One was a Frankenstein monster
Jimmy Page’s primary instrument during his years in Led Zeppelin was a Gibson Les Paul Standard, a guitar he named “Number One,” Purchased from Joe Walsh in April 1969, it wasn’t exactly in stock condition. Walsh had it sanded and resprayed, which unfortunately eliminated the guitar’s serial number. Jimmy Page then had the neck of the guitar shaved dangerously thin. He also had the original cream Kluson tuners replaced with gold Grover machine tuners. By October 1969, the pickup selector switch tip had fallen off, and was replaced with gaffers tape. The tip was properly replaced by March 1971. Over the years, pickups and their covers were removed and replaced, both out of necessity and Page’s preference. Even the guitar’s jackplate, a square piece of acrylic plastic that helps mount the output jack to the guitar body, saw some extra action. In November 1971, it was rotated 45 degrees so that it resembled a diamond on the guitar. During the 1977 U.S. tour, stage-crew laser operator Steve Jander crafted a rudimentary piece of metal for use as a jackplate so that Page could use Number One. This piece of metal stayed on the guitar for 10 years. In the ’80s, Page had one of the potentiometers replaced for a push-pull model, to allow for in-out phasing of the pickups.

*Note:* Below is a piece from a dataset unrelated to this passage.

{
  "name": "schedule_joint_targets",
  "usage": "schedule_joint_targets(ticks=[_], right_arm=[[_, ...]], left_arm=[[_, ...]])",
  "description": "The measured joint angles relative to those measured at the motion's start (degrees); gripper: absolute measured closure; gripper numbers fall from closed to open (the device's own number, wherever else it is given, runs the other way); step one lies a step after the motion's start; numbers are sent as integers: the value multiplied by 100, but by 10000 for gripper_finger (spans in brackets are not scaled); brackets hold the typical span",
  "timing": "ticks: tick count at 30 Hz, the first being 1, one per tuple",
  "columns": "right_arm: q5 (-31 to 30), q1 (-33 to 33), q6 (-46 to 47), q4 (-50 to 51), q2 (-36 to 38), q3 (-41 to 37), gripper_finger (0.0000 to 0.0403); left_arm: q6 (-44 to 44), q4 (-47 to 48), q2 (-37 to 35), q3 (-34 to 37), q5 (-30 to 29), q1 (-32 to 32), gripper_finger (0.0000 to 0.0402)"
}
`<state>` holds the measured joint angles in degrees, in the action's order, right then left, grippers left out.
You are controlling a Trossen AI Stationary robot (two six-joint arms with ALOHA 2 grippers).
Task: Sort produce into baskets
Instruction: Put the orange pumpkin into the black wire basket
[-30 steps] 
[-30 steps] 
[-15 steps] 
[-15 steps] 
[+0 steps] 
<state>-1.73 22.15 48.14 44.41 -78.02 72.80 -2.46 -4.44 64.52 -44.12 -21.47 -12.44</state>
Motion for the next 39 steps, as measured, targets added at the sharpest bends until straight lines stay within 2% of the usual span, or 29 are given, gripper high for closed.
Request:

He calls one ‘Pepto Bismol’
Jimmy Page has always looked to explore new frontiers, and he found a worthy partner in that journey with the TransPerformance automatic tuning system, which he noted “allows you to store over a hundred different tunings. That opens all kinds of possibilities.” Page took possession of his first TransPerformance-equipped guitar, a goldtop Gibson Les Paul Standard, in late 1991 during the Coverdale-Page sessions. He memorably used it in the “Pride and Joy” video with David Coverdale, in the 1994 Unledded show with Robert Plant and then the accompanying 1995-96 world tour, and as recently as 2007 at the Led Zeppelin reunion concert. He used a second TransPerformance-equipped wine red Gibson Les Paul Standard Premium on the 1998-99 Walking Into Everywhere tour with Plant. He personally nicknamed a third TransPerformance-equipped guitar “Pepto Bismol,” because of its pinkish finish. Page then traded this guitar back to Transperformance for a fourth guitar, which he dubbed “Eerie Dess,” due to its maroon red crackled finish. This is the guitar that was seen on Saturday Night Live in 1998, when Page appeared with Sean “Puff Daddy” Combs for a performance of “Come With Me.”
One had its own airplane ride
Fans may have noted Jimmy Page’s Martin D-28 Marquis during a performance of “Same Old Rock” at Roy Harper‘s 70th birthday celebration on Nov. 5, 2011. Based on the pre-war D28, it was part of an elaborate surprise for Page by JR Warner – the U.S. affiliate at ABC Trust UK. The occasion was Page’s 63rd birthday on Jan. 9, 2007. First, JR Warner contacted Paul Sinclair and Paul Hammond, in the hopes of leveraging their knowledge of all things Led Zeppelin. (Both are involved with the American Led Zeppelin cover band Get the Led Out.) Martin’s Custom Shop then did the custom inlay work, which included the Zoso sigil, zodiac symbols and Page’s signature, at their request. When JR Warner booked the trip to deliver the instrument over the Thanksgiving holiday in the states, he reserved an extra seat on the British Airways flight for the guitar. Jimmy Page as since put the Martin up for auction; it was sold for £26,250 (including premium) at Bonham’s Auctioneers on July 3, 2013.